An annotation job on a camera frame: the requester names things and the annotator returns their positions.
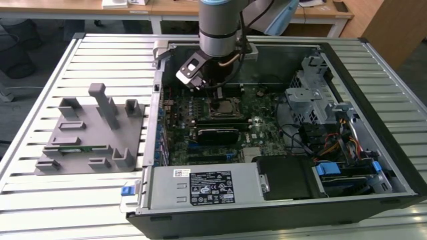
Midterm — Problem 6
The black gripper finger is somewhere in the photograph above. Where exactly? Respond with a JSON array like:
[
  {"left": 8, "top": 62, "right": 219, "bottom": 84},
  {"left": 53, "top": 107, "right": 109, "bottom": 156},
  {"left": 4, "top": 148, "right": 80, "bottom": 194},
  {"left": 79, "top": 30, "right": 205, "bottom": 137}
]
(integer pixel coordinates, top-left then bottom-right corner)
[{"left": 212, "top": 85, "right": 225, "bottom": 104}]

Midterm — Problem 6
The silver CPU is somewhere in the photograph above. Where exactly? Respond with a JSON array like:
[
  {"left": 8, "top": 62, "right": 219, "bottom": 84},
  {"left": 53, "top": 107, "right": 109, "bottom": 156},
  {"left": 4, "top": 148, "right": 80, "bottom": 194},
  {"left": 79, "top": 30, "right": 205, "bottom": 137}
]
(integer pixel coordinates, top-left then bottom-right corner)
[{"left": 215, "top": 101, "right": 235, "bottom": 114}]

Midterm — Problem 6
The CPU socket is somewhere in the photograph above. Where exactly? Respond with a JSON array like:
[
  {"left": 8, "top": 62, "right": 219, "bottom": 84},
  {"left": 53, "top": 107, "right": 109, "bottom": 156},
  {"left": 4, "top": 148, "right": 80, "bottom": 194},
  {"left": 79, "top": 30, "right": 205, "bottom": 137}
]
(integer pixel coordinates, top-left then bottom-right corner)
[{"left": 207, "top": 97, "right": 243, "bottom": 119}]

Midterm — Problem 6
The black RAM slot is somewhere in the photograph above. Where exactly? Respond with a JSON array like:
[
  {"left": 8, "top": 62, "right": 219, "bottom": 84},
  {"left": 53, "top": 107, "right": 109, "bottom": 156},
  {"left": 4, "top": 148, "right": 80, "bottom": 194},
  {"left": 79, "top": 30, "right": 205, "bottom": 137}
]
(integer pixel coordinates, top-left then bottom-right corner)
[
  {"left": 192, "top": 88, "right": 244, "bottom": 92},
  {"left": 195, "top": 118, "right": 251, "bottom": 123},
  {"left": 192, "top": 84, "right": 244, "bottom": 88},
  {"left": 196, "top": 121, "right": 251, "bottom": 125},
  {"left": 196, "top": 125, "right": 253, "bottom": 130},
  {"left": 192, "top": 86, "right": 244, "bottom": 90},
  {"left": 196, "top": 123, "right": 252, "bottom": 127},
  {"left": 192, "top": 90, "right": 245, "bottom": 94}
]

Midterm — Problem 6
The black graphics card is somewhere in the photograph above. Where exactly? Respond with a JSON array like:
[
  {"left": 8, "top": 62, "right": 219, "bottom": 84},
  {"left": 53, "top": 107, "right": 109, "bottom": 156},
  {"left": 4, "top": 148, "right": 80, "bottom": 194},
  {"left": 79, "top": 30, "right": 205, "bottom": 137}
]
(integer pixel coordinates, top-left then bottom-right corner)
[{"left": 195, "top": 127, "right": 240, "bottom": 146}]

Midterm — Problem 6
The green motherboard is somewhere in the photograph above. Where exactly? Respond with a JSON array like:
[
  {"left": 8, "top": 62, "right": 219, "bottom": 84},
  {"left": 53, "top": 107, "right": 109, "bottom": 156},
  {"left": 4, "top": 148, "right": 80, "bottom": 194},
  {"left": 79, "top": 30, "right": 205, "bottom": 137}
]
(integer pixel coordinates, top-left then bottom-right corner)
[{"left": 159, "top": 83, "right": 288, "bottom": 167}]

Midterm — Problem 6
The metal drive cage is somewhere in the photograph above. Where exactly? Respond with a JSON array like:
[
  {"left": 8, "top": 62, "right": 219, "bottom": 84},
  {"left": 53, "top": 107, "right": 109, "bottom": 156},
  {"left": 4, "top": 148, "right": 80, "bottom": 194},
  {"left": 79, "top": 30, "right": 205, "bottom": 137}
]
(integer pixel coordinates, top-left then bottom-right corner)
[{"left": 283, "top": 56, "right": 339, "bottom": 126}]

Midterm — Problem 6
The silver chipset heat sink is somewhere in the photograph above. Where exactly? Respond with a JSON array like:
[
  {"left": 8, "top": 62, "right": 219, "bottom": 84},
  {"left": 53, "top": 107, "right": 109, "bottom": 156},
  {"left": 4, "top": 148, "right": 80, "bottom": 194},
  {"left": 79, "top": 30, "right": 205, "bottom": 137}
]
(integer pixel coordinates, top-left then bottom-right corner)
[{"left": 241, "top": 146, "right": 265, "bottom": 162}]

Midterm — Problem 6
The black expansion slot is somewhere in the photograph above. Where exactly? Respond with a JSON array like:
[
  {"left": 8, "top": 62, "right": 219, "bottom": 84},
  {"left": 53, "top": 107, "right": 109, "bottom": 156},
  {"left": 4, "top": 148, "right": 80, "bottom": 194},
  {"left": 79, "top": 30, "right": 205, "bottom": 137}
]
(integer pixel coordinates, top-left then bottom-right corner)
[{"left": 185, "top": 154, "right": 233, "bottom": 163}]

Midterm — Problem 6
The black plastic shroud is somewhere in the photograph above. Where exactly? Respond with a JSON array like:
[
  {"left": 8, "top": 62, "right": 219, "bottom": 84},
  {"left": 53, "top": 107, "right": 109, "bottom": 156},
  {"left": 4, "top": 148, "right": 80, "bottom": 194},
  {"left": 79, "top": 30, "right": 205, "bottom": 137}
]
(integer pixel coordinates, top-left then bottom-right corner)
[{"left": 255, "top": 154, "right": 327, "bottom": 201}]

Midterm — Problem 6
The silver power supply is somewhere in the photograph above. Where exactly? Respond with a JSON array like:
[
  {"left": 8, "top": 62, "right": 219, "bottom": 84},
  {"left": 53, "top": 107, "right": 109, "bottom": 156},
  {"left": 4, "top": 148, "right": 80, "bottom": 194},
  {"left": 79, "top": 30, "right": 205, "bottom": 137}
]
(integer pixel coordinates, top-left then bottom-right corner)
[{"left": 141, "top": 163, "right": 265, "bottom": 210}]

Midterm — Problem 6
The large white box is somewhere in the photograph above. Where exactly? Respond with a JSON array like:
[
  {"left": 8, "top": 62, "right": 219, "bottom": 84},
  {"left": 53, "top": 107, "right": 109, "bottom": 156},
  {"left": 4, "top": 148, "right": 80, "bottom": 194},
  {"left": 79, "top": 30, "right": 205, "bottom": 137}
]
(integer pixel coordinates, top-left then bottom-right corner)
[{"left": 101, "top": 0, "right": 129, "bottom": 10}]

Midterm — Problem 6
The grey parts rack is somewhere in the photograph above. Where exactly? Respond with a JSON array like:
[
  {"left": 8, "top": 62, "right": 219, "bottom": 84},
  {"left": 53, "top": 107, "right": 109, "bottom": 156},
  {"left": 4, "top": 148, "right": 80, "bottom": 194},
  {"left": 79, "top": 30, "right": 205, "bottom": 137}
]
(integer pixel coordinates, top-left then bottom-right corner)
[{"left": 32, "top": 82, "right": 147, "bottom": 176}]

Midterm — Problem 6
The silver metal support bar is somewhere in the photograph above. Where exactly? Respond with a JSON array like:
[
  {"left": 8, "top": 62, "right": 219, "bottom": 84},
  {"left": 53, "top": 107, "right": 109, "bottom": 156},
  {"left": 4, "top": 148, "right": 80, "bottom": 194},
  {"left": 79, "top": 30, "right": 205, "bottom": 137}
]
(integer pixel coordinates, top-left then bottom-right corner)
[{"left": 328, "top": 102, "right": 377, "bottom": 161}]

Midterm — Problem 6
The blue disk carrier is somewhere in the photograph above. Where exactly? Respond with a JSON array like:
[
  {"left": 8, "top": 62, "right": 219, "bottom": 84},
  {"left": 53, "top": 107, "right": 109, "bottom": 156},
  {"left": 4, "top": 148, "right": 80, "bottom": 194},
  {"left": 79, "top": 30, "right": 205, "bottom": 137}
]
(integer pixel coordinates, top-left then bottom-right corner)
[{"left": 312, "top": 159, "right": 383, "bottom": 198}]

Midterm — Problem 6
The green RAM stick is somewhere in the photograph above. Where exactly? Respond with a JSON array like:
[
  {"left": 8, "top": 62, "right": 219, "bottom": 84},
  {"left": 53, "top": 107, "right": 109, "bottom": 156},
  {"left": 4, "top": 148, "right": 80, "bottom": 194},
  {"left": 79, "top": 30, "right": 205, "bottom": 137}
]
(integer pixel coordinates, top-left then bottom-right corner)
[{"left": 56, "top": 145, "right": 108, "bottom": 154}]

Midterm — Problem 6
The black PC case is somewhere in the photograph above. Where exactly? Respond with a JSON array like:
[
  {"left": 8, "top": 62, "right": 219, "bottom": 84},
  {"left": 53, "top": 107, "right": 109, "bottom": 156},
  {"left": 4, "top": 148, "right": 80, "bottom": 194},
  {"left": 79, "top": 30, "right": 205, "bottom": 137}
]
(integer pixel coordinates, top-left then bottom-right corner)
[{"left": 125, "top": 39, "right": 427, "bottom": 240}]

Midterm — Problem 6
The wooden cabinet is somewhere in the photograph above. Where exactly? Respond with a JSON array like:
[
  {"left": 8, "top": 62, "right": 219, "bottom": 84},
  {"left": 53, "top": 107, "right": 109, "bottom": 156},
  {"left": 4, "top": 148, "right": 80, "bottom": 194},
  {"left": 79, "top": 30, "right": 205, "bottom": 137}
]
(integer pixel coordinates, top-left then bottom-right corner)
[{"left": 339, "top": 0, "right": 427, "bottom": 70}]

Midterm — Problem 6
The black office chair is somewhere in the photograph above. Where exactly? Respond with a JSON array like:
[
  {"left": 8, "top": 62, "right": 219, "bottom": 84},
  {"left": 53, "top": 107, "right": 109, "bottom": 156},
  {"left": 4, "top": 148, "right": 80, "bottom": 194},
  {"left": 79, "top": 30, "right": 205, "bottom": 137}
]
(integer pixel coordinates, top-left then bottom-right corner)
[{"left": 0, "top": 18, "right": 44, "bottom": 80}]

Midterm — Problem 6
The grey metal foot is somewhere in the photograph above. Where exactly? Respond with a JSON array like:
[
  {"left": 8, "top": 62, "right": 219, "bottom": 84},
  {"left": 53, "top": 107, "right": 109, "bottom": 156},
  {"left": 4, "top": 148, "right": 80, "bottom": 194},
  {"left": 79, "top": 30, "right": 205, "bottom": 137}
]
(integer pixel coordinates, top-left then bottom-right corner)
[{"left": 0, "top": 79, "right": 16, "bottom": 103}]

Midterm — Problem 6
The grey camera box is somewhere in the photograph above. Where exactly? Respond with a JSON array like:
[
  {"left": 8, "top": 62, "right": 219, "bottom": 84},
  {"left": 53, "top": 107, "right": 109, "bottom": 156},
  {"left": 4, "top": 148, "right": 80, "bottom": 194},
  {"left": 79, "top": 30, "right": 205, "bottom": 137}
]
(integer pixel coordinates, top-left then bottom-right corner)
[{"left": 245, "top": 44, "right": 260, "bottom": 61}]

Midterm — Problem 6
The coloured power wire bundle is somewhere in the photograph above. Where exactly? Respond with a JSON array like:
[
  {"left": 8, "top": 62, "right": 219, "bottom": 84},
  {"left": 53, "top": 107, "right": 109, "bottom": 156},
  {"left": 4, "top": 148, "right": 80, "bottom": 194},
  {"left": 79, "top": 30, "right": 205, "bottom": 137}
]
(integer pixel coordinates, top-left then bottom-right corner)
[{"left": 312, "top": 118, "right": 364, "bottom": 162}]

- - - - - - -

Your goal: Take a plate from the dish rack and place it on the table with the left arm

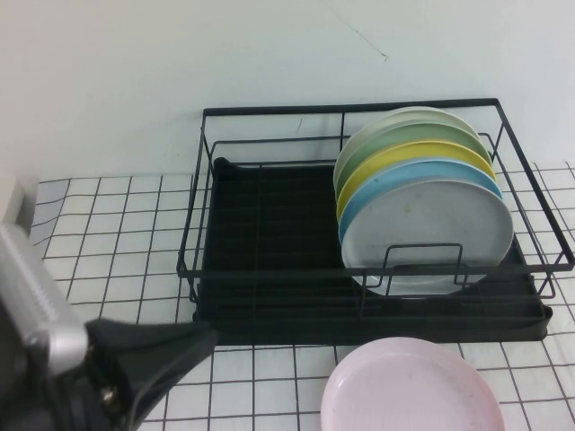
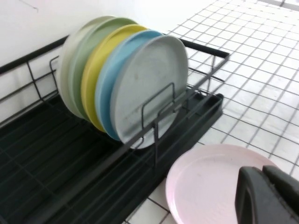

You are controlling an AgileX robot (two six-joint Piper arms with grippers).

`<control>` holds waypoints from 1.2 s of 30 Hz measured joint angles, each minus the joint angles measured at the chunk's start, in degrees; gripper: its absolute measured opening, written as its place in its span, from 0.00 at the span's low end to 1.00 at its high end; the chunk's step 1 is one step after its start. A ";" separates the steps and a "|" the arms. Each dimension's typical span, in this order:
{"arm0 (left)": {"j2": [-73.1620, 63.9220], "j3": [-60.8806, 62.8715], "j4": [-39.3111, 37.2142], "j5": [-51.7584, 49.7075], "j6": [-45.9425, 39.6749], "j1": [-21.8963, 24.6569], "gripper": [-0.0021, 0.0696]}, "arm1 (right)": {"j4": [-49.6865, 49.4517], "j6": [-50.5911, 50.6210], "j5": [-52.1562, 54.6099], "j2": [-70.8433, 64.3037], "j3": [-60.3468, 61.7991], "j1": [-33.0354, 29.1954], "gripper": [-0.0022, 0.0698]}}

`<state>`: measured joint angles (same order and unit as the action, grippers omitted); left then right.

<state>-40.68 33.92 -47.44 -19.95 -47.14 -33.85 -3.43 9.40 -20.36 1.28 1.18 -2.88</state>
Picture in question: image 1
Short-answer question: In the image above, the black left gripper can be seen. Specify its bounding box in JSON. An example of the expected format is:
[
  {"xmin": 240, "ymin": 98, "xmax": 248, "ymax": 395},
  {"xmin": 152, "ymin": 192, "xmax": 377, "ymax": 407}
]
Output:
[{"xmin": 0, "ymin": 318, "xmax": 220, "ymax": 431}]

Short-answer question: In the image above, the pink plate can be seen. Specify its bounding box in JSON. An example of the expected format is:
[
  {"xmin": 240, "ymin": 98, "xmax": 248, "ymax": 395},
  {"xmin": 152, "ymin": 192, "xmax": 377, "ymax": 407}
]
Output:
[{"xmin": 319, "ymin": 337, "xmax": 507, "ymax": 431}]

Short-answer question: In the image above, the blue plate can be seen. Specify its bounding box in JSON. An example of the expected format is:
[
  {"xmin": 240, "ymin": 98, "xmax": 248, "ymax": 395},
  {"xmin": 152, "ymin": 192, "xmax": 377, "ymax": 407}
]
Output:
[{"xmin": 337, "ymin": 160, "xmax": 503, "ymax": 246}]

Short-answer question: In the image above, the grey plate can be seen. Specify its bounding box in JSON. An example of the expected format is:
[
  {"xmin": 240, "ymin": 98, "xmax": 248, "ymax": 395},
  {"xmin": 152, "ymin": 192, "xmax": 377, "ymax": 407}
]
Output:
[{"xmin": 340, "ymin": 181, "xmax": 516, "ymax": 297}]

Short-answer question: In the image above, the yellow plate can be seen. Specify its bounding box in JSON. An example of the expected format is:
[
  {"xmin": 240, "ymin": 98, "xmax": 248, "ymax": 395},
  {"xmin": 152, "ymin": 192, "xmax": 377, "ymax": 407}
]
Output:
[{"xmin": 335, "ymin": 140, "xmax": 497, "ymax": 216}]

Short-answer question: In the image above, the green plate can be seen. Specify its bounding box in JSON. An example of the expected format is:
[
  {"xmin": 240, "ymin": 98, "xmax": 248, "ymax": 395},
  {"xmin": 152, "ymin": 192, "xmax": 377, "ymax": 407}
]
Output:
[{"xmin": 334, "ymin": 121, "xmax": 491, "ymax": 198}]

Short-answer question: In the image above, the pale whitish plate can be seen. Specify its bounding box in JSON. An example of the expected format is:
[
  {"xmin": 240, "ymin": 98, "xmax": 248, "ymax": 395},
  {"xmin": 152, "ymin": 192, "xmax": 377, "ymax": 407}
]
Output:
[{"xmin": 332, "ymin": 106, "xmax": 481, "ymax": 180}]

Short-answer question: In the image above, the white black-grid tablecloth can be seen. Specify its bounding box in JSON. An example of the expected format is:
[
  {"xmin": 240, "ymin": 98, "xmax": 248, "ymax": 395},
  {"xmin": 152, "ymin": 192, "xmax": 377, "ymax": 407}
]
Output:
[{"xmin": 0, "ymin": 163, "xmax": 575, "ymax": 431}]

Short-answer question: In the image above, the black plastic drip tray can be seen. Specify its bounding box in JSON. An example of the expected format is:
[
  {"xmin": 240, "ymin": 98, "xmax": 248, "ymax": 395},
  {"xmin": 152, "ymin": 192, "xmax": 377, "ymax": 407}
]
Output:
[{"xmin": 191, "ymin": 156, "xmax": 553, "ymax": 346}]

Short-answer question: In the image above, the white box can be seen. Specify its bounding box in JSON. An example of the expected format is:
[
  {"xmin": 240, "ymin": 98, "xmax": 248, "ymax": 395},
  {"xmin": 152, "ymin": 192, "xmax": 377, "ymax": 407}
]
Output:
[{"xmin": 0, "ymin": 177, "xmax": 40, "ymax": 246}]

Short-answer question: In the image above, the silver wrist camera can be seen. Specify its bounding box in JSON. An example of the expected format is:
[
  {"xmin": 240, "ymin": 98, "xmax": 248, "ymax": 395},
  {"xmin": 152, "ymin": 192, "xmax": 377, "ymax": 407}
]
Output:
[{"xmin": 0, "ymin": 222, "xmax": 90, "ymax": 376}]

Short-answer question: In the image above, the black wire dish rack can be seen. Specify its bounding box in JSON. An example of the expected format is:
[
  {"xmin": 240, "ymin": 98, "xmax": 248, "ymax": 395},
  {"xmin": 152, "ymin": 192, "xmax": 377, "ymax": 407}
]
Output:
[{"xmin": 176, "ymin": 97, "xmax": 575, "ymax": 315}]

- - - - - - -

• **EXERCISE AIM**: What lines in the material above hold the word "from"? Pull them out.

• **EXPECTED ANSWER**:
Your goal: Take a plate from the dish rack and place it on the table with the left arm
`<control>` holds waypoints from 1.2 s of 30 Hz measured joint angles, each minus the joint angles measured at the chunk's start, in degrees; gripper: its absolute measured opening, written as its place in its span, from 0.00 at the span's low end to 1.00 at its high end; the chunk's step 1 is one step after its start. A ";" separates the steps and a "|" the arms. Each dimension's typical span, in this order:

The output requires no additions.